Here are some of the VRAM size usage of the models we tested in some common scenarios.
Model | Quantize | VRAM Size |
---|---|---|
vicuna-7b-v1.5 | 4-bit | 8 GB |
vicuna-7b-v1.5 | 8-bit | 12 GB |
vicuna-13b-v1.5 | 4-bit | 12 GB |
vicuna-13b-v1.5 | 8-bit | 20 GB |
llama-2-7b | 4-bit | 8 GB |
llama-2-7b | 8-bit | 12 GB |
llama-2-13b | 4-bit | 12 GB |
llama-2-13b | 8-bit | 20 GB |
llama-2-70b | 4-bit | 48 GB |
llama-2-70b | 8-bit | 80 GB |
baichuan-7b | 4-bit | 8 GB |
baichuan-7b | 8-bit | 12 GB |
baichuan-13b | 4-bit | 12 GB |
baichuan-13b | 8-bit | 20 GB |
2. Install
git clone https://github.com/eosphoros-ai/DB-GPT.git
We use Sqlite as default database, so there is no need for database installation. If you choose to connect to other databases, you can follow our tutorial for installation and configuration. For the entire installation process of DB-GPT, we use the miniconda3 virtual environment. Create a virtual environment and install the Python dependencies. How to install Miniconda
python>=3.10
conda create -n dbgpt_env python=3.10
conda activate dbgpt_env
# it will take some minutes
pip install -e ".[default]"
Once the environment is installed, we have to create a new folder "models" in the DB-GPT project, and then we can put all the models downloaded from huggingface in this directory
Notice make sure you have install git-lfs
centos:yum install git-lfs
ubuntu:apt-get install git-lfs
macos:brew install git-lfs
Download LLM Model and Embedding Model
If you use OpenAI llm service, see How to Use LLM REST API
If you use openai or Axzure or tongyi llm api service, you don't need to download llm model.
cd DB-GPT
mkdir models and cd models
#### embedding model
git clone https://huggingface.co/GanymedeNil/text2vec-large-chinese
or
git clone https://huggingface.co/moka-ai/m3e-large
#### llm model, if you use openai or Azure or tongyi llm api service, you don't need to download llm model
git clone https://huggingface.co/lmsys/vicuna-13b-v1.5
or
git clone https://huggingface.co/THUDM/chatglm2-6b
The model files are large and will take a long time to download.
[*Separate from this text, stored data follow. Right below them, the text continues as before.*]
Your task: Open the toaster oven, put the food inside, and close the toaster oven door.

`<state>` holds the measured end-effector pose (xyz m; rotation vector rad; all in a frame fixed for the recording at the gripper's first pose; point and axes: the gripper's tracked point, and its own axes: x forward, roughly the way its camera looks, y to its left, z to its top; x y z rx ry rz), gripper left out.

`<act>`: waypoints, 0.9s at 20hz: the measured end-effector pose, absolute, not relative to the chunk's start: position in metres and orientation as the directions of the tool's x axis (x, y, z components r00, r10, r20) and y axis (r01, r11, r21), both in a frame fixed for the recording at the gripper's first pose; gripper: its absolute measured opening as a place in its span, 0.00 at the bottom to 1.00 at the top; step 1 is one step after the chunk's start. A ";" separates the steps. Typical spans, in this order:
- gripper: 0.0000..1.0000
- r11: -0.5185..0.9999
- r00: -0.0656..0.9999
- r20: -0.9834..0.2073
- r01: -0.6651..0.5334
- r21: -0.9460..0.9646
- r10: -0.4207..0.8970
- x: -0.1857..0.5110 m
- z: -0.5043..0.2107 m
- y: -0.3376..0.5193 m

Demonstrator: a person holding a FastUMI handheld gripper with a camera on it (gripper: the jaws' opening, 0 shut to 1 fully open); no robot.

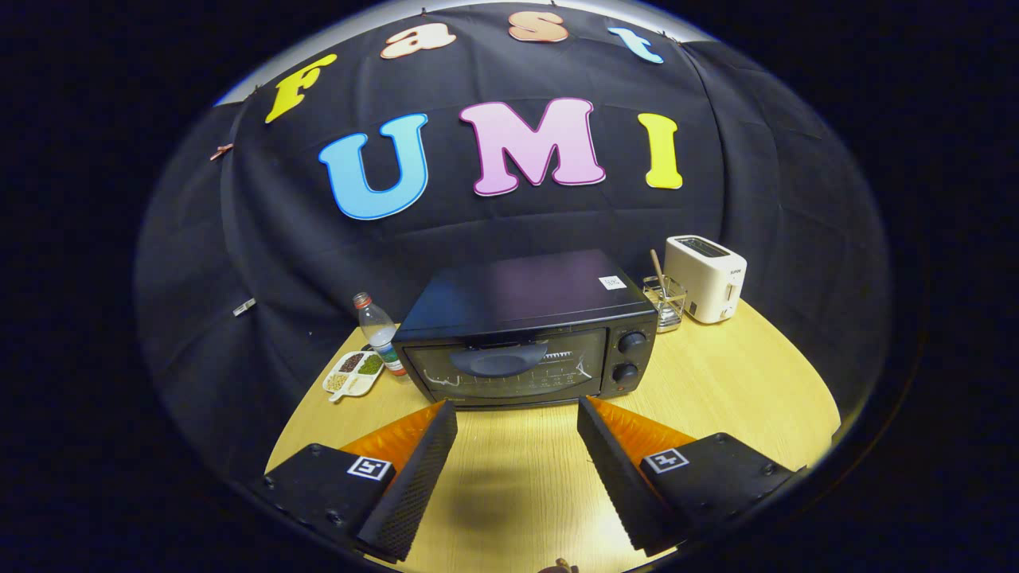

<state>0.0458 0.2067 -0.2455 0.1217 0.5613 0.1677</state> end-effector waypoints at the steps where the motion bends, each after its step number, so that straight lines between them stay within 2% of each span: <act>1: 0.99 0.980 0.833 -0.518 -0.139 0.143 0.194 0.039 -0.245 0.206; 4: 0.99 0.975 0.831 -0.512 -0.166 0.147 0.218 0.020 -0.240 0.210; 8: 0.99 0.970 0.862 -0.446 -0.193 0.150 0.241 0.010 -0.202 0.201; 13: 0.98 0.974 0.968 -0.149 -0.184 0.132 0.203 0.005 -0.075 0.158; 18: 0.98 0.980 0.985 -0.052 -0.155 0.127 0.163 -0.020 -0.036 0.121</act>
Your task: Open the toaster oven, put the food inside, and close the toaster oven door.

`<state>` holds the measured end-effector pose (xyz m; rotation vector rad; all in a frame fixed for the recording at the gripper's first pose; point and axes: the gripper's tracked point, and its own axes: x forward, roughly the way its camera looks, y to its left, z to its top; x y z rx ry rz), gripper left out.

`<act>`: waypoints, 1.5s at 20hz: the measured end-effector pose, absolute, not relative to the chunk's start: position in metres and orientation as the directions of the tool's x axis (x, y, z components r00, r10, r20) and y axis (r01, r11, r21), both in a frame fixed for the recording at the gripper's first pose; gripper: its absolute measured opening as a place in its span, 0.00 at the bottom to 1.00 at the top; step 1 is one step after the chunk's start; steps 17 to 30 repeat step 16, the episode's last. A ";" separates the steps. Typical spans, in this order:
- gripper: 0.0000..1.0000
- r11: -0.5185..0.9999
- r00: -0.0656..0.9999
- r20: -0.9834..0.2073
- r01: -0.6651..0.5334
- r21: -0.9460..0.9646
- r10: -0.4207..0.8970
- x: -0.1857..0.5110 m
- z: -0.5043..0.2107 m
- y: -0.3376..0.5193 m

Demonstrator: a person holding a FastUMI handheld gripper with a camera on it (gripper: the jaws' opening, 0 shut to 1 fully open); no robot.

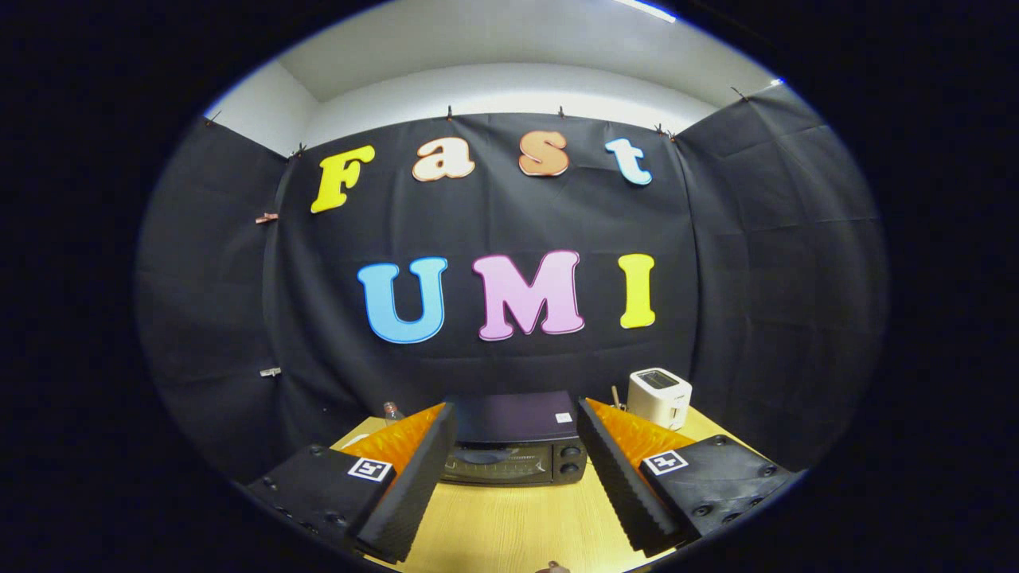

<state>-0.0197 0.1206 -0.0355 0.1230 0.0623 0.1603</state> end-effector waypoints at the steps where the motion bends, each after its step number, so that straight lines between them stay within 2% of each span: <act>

During the download, let's configure the .env file, which needs to be copied and created from the .env.template
cp .env.template .env
You can configure basic parameters in the .env file, for example setting LLM_MODEL to the model to be used
(Vicuna-v1.5 based on llama-2 has been released, we recommend you set LLM_MODEL=vicuna-13b-v1.5
to try this model)
3. Run
(Optional) load examples into SQLite
bash ./scripts/examples/load_examples.sh
On windows platform:
.\scripts\examples\load_examples.bat
Run db-gpt server
python pilot/server/dbgpt_server.py
Open http://localhost:5000 with your browser to see the product.
Multiple GPUs
DB-GPT will use all available gpu by default. And you can modify the setting CUDA_VISIBLE_DEVICES=0,1
in .env
file to use the specific gpu IDs.
Optionally, you can also specify the gpu ID to use before the starting command, as shown below:
# Specify 1 gpu
CUDA_VISIBLE_DEVICES=0 python3 pilot/server/dbgpt_server.py
# Specify 4 gpus
CUDA_VISIBLE_DEVICES=3,4,5,6 python3 pilot/server/dbgpt_server.py
You can modify the setting MAX_GPU_MEMORY=xxGib
in .env
file to configure the maximum memory used by each GPU.
Not Enough Memory
DB-GPT supported 8-bit quantization and 4-bit quantization.
You can modify the setting QUANTIZE_8bit=True
or QUANTIZE_4bit=True
in .env
file to use quantization(8-bit quantization is enabled by default).
Llama-2-70b with 8-bit quantization can run with 80 GB of VRAM, and 4-bit quantization can run with 48 GB of VRAM.